System Design Weekly 011: May 2021

Highlights

Pinterest: Shallow Mirror

/images/system-design-weekly/011/Untitled%202.png

Kafka MirrorMaker is a tool to replicate Kafka clusters across different regions. Data from different Source Brokers is transferred to MirrorMaker which then sends this data to Destination Brokers in other regions. Pinterest started experiencing scalability issues at some point.

Monitoring showed some CPU and memory spikes. During the investigation, it became apparent that most of the CPU time was spent on message decompression and recompression. Memory consumption was often 2-10 times bigger than the actual data being sent. This picture represents Kafka MirrorMaker internals.
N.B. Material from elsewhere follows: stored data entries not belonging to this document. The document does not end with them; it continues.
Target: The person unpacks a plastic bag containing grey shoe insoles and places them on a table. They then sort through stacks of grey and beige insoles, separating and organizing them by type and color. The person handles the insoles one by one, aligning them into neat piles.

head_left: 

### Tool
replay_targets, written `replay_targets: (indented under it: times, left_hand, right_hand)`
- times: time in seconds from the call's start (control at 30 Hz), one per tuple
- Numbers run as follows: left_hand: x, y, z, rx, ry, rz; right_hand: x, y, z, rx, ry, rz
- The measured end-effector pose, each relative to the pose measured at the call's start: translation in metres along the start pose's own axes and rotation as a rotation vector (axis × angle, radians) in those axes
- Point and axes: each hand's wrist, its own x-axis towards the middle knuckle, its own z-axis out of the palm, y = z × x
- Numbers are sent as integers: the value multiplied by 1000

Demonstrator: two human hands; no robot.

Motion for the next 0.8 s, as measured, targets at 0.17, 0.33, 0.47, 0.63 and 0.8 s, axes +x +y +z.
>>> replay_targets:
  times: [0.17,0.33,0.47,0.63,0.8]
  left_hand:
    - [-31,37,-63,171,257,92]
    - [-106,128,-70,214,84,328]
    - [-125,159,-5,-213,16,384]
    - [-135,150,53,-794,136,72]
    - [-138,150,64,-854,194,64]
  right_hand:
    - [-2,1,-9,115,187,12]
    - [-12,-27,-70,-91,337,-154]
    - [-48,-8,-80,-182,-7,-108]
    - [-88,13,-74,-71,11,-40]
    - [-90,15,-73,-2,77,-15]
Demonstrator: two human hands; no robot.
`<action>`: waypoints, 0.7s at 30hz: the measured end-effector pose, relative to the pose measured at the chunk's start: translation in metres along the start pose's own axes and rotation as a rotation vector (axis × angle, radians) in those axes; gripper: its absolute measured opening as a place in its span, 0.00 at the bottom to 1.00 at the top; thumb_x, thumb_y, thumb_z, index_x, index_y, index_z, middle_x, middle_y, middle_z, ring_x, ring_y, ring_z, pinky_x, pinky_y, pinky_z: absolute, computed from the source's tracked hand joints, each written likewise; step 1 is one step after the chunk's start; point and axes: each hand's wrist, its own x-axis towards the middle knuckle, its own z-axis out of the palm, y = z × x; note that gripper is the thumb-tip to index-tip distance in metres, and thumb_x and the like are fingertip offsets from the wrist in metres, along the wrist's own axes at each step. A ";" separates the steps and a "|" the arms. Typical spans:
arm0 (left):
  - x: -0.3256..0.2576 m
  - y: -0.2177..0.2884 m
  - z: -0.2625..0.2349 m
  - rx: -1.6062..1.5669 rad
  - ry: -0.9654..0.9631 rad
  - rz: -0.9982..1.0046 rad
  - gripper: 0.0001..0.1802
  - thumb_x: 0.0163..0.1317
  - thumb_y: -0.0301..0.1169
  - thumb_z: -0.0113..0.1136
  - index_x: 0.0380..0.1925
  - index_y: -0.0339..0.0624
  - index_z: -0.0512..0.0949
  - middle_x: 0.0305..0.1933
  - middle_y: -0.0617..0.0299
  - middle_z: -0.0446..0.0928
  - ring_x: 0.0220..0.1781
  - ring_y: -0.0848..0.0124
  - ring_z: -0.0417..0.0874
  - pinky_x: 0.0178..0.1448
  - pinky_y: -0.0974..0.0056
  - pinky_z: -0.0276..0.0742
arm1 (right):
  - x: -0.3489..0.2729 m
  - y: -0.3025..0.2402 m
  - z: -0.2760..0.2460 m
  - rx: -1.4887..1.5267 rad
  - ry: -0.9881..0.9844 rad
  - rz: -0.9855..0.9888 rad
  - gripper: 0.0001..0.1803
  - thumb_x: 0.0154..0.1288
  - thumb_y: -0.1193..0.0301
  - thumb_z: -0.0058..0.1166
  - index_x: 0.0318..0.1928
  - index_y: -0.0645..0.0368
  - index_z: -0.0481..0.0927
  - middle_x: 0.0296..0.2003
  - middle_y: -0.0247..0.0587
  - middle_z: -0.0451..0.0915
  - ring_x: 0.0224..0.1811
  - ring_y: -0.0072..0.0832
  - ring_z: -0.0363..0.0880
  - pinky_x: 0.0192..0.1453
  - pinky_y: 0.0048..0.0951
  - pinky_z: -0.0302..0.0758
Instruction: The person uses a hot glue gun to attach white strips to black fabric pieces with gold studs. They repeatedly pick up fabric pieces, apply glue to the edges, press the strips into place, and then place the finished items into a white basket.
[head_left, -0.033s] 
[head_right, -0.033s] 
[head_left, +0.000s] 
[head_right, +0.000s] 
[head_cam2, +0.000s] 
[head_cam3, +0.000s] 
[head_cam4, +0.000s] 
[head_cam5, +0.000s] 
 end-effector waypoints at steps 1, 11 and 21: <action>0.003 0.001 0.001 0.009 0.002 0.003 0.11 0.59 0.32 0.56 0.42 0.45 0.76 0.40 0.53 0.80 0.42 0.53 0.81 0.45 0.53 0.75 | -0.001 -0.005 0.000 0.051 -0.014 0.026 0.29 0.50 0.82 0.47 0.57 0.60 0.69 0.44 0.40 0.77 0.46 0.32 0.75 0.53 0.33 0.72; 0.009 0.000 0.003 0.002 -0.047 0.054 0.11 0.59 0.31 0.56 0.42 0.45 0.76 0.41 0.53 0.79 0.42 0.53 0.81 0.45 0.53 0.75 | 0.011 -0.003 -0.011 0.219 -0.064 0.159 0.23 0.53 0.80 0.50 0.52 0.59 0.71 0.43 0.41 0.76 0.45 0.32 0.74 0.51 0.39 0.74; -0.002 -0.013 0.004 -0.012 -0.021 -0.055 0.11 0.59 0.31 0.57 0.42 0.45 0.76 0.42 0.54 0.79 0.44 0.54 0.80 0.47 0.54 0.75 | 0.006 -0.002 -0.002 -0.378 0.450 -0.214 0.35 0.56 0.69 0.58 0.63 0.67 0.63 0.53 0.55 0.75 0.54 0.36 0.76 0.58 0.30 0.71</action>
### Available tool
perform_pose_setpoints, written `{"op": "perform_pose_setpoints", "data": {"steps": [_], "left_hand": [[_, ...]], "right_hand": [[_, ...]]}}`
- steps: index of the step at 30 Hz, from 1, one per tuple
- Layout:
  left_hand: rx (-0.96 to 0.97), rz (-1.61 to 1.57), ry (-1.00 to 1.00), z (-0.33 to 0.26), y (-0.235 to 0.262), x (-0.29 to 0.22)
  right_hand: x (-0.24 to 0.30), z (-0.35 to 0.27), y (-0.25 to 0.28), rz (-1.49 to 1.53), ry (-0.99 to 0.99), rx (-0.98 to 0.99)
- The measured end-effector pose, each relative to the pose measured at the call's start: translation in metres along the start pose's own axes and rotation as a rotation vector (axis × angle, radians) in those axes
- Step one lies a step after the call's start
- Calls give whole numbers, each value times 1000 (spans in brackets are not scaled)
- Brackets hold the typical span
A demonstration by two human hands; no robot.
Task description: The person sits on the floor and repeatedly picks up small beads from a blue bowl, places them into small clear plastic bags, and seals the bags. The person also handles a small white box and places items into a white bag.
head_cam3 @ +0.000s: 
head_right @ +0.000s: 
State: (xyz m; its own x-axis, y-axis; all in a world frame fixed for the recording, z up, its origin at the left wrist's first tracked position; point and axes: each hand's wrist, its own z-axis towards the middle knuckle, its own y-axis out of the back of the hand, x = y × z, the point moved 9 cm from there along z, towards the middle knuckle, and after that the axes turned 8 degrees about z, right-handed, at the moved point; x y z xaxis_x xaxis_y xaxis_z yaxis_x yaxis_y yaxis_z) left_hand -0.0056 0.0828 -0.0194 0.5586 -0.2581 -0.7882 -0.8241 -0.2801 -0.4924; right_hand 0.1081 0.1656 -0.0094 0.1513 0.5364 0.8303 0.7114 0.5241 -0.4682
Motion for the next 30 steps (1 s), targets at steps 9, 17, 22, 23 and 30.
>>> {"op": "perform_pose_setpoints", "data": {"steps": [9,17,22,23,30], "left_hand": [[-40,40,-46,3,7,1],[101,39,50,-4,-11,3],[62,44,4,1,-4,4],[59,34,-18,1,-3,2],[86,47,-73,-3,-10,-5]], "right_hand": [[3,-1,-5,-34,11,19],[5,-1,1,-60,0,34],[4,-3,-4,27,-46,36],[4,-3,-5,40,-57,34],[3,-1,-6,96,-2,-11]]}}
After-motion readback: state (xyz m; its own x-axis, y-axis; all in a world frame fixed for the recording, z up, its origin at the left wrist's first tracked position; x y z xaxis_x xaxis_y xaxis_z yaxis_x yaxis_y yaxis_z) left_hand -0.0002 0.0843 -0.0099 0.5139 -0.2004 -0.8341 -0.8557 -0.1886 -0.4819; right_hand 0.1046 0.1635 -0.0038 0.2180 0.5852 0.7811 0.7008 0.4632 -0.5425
The reason for message decompressing and deserializing is the ability of plugins to transform the message. However, Pinterest doesn’t use this functionality. MirrorMaker is used only for replication purposes.

The initial thought to fix this is to send compressed messages directly to the destination broker. It turned out that messages are packaged based on topics and partitions, so there is a need to repackage. Luckily, while messages inside the batches are compressed, the package headers are not, so it’s possible to extract messages without decompression. The Pinterest team created Shallow Mirror functionality for Kafka MirrorMaker that allows regrouping batches without decompressing the message inside the batch.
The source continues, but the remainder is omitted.